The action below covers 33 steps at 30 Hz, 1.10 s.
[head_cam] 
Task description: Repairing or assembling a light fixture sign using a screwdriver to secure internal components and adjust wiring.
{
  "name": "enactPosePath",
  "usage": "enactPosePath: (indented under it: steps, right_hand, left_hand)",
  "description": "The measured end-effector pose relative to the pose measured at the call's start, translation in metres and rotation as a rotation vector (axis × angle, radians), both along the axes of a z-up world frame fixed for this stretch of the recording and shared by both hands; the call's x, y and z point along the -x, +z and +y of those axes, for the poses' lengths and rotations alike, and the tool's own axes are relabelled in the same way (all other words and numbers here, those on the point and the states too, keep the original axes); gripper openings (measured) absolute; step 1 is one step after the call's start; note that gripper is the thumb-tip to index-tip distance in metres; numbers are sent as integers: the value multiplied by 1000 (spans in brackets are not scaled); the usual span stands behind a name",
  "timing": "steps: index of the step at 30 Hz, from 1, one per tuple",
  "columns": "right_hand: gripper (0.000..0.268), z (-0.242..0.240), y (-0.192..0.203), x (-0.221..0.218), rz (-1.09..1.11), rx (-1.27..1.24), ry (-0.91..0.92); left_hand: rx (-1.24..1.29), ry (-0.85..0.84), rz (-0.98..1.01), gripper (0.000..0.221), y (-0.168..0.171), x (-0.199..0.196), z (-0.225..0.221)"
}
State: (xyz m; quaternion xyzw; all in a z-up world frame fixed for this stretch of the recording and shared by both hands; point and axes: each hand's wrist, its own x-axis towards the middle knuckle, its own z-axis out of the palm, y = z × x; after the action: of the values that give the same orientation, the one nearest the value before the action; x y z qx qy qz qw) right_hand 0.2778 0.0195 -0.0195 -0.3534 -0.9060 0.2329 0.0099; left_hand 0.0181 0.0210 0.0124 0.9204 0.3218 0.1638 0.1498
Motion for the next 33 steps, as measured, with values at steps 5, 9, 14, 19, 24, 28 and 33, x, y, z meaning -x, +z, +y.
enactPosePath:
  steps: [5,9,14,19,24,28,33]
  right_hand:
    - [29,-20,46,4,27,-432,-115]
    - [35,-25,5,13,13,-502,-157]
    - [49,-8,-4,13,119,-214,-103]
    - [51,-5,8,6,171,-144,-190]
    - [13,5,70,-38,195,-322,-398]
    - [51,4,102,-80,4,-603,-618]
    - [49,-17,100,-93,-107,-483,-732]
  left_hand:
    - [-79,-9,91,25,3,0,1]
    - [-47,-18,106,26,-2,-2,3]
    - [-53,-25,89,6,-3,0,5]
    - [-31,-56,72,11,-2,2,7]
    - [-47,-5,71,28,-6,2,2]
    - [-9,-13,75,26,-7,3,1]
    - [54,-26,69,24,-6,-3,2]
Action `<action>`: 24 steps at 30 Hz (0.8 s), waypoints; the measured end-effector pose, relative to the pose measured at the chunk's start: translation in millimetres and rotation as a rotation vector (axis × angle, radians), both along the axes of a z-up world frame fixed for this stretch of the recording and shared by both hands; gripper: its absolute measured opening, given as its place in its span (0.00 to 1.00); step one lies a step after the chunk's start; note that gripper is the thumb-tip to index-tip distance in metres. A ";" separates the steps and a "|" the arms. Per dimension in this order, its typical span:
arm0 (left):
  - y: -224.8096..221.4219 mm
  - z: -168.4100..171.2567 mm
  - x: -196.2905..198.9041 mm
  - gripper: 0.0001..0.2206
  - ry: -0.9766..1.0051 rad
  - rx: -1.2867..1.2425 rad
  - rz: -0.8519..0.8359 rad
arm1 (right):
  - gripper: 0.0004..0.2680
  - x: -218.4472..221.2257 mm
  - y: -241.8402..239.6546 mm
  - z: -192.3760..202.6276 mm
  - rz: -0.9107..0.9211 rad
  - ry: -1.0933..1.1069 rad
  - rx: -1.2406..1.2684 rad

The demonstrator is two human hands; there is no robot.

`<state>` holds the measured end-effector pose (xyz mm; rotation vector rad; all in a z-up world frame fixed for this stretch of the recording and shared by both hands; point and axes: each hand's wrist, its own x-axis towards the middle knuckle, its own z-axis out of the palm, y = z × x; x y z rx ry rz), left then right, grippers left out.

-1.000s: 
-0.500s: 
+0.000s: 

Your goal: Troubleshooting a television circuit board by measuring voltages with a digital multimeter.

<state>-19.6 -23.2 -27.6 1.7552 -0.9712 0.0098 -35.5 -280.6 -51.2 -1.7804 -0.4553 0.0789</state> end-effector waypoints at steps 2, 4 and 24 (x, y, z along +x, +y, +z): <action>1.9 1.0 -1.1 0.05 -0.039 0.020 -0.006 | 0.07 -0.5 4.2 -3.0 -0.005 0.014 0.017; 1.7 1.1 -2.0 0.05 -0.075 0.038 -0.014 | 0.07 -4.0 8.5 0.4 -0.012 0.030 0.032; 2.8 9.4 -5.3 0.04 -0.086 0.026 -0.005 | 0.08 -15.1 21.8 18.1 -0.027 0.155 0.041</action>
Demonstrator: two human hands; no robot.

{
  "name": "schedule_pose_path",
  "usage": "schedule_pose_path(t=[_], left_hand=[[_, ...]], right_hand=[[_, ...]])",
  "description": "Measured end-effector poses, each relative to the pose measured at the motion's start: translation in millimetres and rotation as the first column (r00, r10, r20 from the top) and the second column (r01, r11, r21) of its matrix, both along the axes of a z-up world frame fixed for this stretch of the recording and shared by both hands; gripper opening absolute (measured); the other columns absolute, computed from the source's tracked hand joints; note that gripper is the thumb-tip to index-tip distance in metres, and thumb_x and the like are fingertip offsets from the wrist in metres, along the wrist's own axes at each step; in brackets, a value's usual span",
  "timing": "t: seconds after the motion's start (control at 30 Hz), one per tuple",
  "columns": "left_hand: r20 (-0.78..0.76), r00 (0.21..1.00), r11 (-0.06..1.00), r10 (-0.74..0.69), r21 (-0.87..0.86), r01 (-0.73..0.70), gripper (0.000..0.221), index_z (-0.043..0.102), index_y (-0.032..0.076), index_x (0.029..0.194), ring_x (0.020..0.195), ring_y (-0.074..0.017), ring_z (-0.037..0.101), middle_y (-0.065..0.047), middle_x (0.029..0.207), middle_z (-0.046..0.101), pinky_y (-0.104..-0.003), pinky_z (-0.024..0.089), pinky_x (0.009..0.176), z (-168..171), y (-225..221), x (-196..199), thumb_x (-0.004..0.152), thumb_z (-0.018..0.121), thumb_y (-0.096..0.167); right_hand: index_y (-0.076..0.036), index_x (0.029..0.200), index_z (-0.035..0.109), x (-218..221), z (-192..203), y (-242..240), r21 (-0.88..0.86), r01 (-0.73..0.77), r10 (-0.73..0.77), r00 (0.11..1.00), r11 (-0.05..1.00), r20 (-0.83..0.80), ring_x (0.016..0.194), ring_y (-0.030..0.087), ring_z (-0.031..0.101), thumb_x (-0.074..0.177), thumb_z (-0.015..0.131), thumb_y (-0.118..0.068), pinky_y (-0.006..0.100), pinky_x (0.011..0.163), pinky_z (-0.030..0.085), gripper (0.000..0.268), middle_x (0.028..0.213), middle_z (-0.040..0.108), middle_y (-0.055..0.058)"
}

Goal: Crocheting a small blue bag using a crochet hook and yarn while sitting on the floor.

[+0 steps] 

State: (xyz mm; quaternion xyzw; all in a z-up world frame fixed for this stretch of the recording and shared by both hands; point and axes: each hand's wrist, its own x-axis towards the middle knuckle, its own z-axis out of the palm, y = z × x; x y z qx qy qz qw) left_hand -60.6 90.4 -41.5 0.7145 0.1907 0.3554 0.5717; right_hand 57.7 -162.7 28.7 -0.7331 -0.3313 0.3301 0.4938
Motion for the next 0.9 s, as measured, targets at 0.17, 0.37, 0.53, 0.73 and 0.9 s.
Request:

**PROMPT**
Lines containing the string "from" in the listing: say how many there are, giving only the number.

**COMPLETED TASK**
2